What needs to be done
Copy out exactly the stretch below, from the line with "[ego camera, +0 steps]" through the line with "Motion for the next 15", both included; the pictures stay out.

Records contained in a dataset
:::

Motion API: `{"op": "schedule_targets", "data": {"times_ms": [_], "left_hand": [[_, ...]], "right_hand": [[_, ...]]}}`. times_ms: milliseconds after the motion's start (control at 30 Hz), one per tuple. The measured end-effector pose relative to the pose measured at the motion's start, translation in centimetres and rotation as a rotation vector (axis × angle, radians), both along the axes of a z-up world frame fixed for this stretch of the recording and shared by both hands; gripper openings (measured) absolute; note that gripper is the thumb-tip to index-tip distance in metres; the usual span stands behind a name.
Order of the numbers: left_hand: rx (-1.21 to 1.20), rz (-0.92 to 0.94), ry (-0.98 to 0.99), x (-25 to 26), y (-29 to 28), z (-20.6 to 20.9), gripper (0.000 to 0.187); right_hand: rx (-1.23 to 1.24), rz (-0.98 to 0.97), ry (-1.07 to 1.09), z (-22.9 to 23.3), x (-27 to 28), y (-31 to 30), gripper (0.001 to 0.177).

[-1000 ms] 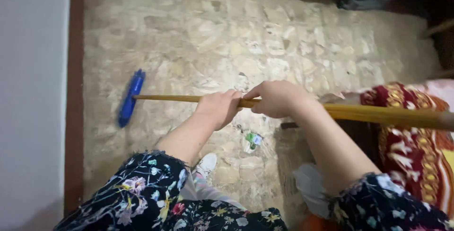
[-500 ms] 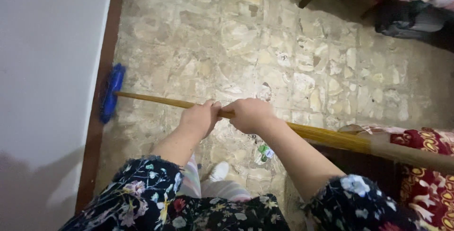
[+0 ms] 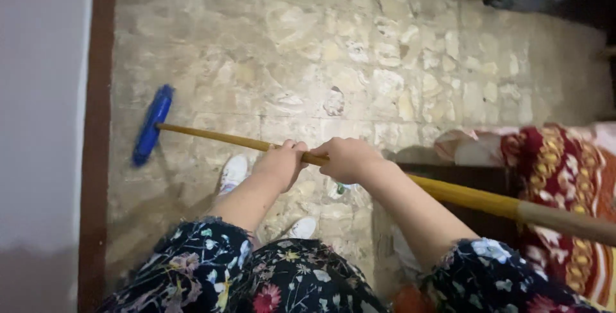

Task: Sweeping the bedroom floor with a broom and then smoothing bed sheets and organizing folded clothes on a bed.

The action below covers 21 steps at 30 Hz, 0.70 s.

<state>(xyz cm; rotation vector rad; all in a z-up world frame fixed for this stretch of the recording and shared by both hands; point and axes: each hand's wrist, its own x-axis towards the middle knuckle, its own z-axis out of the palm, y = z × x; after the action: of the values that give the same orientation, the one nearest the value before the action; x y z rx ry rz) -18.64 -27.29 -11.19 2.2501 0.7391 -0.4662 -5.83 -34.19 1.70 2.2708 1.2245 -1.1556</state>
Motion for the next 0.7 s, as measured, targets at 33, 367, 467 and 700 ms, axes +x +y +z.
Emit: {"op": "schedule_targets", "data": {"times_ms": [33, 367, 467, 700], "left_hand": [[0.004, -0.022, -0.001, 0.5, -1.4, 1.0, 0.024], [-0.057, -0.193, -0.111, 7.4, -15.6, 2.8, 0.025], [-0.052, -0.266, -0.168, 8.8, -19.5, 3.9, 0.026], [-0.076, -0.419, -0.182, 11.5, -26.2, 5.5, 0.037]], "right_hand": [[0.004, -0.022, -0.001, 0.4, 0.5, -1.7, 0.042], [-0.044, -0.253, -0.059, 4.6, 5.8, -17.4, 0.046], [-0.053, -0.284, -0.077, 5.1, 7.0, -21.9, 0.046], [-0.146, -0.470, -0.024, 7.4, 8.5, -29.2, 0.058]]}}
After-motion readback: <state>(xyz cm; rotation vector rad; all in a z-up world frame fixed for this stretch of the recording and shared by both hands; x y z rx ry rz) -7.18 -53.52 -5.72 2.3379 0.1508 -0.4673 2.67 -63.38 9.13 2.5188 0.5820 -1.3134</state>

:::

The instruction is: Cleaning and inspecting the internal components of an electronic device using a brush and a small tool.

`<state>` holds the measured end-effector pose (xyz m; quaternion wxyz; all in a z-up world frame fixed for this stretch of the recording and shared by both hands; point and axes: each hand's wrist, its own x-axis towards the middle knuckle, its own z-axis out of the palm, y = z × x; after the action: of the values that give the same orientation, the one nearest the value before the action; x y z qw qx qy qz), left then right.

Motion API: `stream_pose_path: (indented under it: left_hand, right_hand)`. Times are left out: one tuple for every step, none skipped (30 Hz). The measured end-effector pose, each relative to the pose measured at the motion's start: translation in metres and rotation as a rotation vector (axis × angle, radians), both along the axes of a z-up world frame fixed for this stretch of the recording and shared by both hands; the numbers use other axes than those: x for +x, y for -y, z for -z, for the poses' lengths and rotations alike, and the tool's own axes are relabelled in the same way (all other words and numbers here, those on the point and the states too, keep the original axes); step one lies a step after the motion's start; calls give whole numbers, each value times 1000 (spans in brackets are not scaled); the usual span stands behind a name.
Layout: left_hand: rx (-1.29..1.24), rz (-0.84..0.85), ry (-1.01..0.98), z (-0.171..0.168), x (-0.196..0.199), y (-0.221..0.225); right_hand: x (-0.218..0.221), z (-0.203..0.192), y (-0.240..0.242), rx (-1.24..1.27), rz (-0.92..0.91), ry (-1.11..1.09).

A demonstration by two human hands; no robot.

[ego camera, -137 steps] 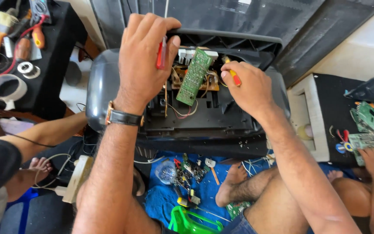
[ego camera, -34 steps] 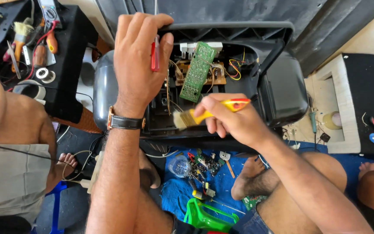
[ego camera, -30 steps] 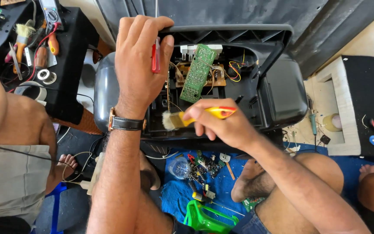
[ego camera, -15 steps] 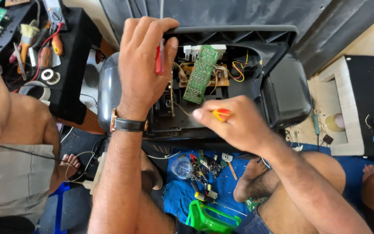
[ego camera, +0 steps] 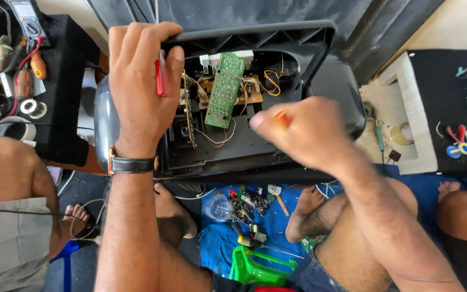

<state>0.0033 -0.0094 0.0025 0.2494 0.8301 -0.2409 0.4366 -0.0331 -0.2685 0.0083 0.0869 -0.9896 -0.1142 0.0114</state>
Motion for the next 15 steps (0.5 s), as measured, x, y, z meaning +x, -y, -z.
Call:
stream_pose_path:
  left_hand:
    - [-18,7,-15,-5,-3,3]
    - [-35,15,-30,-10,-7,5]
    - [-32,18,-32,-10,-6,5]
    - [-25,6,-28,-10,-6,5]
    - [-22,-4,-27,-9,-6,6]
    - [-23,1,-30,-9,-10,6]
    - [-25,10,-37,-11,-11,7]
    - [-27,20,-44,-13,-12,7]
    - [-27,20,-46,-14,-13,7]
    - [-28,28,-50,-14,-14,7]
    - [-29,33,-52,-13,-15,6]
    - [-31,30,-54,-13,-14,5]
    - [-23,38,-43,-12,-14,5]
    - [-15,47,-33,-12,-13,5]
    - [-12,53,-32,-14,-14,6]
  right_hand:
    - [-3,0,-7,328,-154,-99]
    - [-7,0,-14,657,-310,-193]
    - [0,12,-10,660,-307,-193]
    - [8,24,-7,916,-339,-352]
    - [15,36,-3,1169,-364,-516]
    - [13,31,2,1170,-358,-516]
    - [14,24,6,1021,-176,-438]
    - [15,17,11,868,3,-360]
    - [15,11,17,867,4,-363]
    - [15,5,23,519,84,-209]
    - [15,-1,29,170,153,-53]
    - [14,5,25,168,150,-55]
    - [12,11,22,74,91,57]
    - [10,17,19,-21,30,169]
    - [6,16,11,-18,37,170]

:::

Answer to this problem
[ego camera, +0 steps] 

<state>0.0033 -0.0094 0.0025 0.2494 0.8301 -0.2409 0.4366 -0.0331 -0.2685 0.0083 0.0869 -0.9896 -0.1142 0.0114</state>
Motion for the next 15 steps (0.5 s), as measured, x, y, z meaning +x, -y, -z.

The answer given above is complete.